→ **THE TASK**
With respect to the word "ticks", report how many lines of the following listing include it. Give nothing but the number.

→ **EXERCISE DATA**
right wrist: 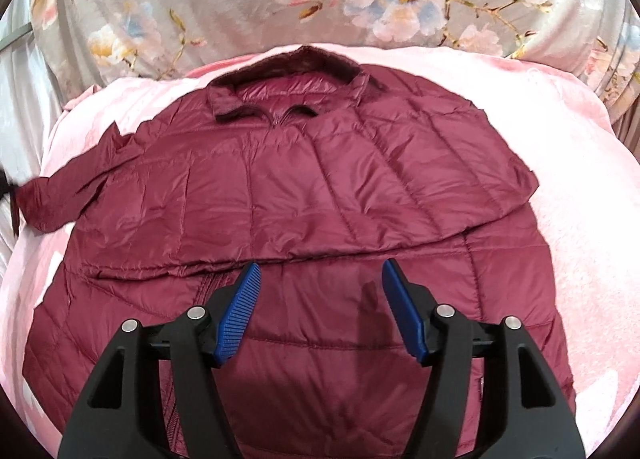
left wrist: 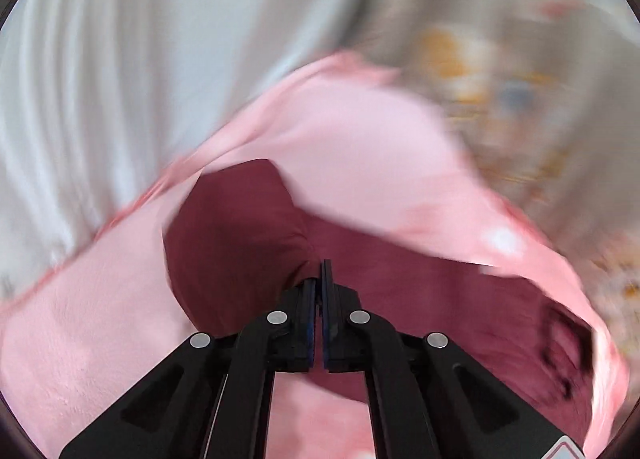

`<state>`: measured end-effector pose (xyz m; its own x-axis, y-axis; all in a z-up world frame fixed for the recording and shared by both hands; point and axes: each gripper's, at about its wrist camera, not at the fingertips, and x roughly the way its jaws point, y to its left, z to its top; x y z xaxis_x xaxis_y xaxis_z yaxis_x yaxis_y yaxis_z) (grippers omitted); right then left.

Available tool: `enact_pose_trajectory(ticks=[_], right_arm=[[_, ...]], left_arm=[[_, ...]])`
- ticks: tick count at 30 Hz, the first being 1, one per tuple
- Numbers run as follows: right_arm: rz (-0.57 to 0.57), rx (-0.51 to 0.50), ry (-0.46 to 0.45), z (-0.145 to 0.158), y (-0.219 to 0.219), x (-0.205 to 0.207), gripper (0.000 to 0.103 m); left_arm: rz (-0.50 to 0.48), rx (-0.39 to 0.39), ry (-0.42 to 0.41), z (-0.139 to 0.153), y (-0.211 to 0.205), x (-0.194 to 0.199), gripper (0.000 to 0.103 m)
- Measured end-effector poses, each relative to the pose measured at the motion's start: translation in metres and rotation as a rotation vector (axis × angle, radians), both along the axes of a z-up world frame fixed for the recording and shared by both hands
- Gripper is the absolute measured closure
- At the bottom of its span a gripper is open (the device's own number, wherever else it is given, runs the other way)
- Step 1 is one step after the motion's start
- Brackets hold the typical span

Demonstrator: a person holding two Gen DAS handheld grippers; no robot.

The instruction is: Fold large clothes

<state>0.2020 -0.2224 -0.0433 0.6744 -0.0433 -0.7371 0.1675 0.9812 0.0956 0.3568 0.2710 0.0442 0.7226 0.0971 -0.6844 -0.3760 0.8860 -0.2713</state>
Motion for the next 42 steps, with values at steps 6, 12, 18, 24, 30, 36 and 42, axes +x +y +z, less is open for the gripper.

→ **THE ANSWER**
2